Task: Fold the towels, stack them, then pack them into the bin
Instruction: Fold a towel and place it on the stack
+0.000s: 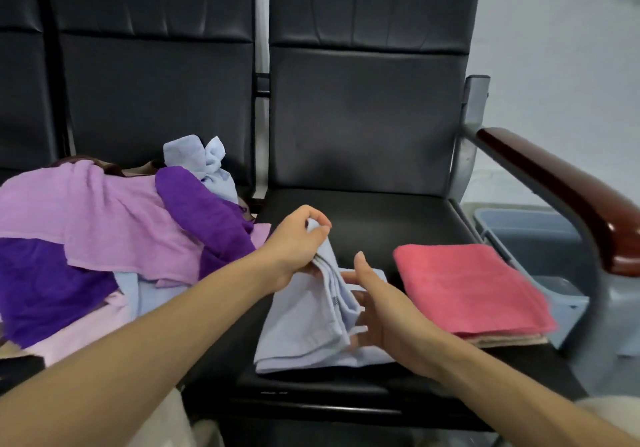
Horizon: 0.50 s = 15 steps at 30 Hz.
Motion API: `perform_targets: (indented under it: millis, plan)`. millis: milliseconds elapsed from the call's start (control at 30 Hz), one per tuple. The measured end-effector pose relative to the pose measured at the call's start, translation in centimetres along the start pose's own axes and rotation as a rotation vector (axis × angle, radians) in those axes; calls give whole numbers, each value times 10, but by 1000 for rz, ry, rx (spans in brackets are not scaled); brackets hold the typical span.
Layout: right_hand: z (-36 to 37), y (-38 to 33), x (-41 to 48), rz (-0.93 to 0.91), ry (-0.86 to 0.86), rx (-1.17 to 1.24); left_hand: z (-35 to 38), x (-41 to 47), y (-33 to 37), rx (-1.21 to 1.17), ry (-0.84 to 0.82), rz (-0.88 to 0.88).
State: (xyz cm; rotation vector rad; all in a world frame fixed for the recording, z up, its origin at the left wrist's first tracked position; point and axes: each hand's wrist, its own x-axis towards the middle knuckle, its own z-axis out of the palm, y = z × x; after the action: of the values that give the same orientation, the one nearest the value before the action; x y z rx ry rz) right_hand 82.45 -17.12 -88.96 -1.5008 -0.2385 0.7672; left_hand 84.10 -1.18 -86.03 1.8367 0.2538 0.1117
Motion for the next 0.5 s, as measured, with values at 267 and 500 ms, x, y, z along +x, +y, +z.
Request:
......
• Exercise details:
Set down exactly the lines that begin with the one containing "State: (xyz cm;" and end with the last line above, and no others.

• Solved problem:
State: (xyz cm; rotation vector rad; all in a world frame fixed for the recording, z up, its origin at the left wrist's first tracked position; point and axes: each hand's wrist, its own x-axis towards the middle knuckle, its own z-axis out of the palm, y = z × x; after the action: of the values that give the same orientation, the one nearest the value before the action; x y z rx ry rz) right_hand 82.45 -17.12 -88.96 -1.5008 -0.2385 0.7672; left_hand 84.10 -1.18 -86.03 1.8367 0.2538 0.1117
Motion for the next 0.5 s, as measured, with values at 267 and 500 ms, x, y, z along +x, +y, +z.
Request:

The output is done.